● THE PROBLEM
When you reach the line in the listing below that contains "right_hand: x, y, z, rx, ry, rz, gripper", begin returning lines exactly as written, and stop after the line that contains "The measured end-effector". Return no other lines.

● THE DATA
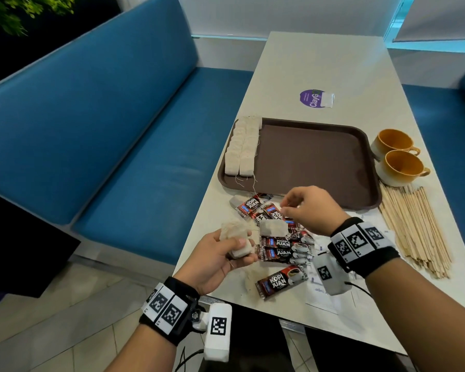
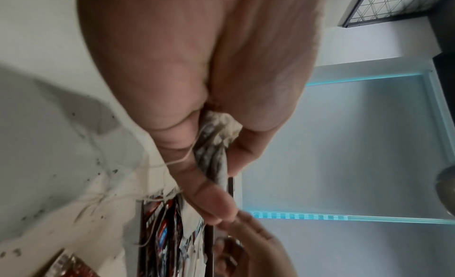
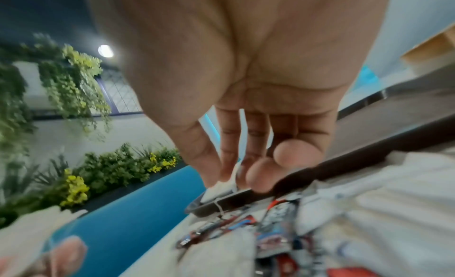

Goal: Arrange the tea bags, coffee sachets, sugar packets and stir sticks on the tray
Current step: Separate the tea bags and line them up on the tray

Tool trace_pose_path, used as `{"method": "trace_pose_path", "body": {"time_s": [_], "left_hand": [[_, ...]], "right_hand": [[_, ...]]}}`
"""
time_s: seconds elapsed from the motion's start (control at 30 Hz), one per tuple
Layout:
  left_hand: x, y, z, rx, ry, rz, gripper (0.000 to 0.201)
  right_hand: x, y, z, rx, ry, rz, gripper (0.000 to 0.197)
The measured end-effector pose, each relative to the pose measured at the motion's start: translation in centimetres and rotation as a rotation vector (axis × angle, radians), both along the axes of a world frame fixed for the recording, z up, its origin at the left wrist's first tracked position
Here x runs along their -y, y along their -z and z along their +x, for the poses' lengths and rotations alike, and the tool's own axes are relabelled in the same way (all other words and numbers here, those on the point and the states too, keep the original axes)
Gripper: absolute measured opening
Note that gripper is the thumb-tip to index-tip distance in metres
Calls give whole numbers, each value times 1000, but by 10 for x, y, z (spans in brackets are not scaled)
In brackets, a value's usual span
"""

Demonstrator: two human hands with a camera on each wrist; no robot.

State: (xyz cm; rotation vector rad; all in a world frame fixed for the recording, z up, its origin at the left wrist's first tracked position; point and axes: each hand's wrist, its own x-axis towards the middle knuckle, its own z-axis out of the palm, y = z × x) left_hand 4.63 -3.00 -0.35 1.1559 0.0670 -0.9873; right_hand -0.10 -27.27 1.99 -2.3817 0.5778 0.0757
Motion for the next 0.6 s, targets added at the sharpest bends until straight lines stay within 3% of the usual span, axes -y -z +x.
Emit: {"method": "trace_pose_path", "body": {"time_s": [0.1,0.23,0.43,0.6], "left_hand": [[-1,1,3,-4,-26,18,23],[0,2,5,2,-58,43,22],[-1,2,6,7,-95,82,19],[-4,2,8,-50,-145,69,13]], "right_hand": [[4,10,-3,-143,-22,-58,15],[-3,21,-4,-192,-43,-82,31],[-8,20,-6,-136,-48,-64,18],[-11,7,-5,64,-9,140,10]]}}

● YOUR RESPONSE
  right_hand: x, y, z, rx, ry, rz, gripper (0.000 to 0.197)
The measured end-effector pose, each relative to the pose measured at the motion's start: translation in centimetres and rotation as a rotation vector (axis × angle, radians), both along the axes of a world frame fixed for the recording, z up, its origin at the left wrist's first tracked position

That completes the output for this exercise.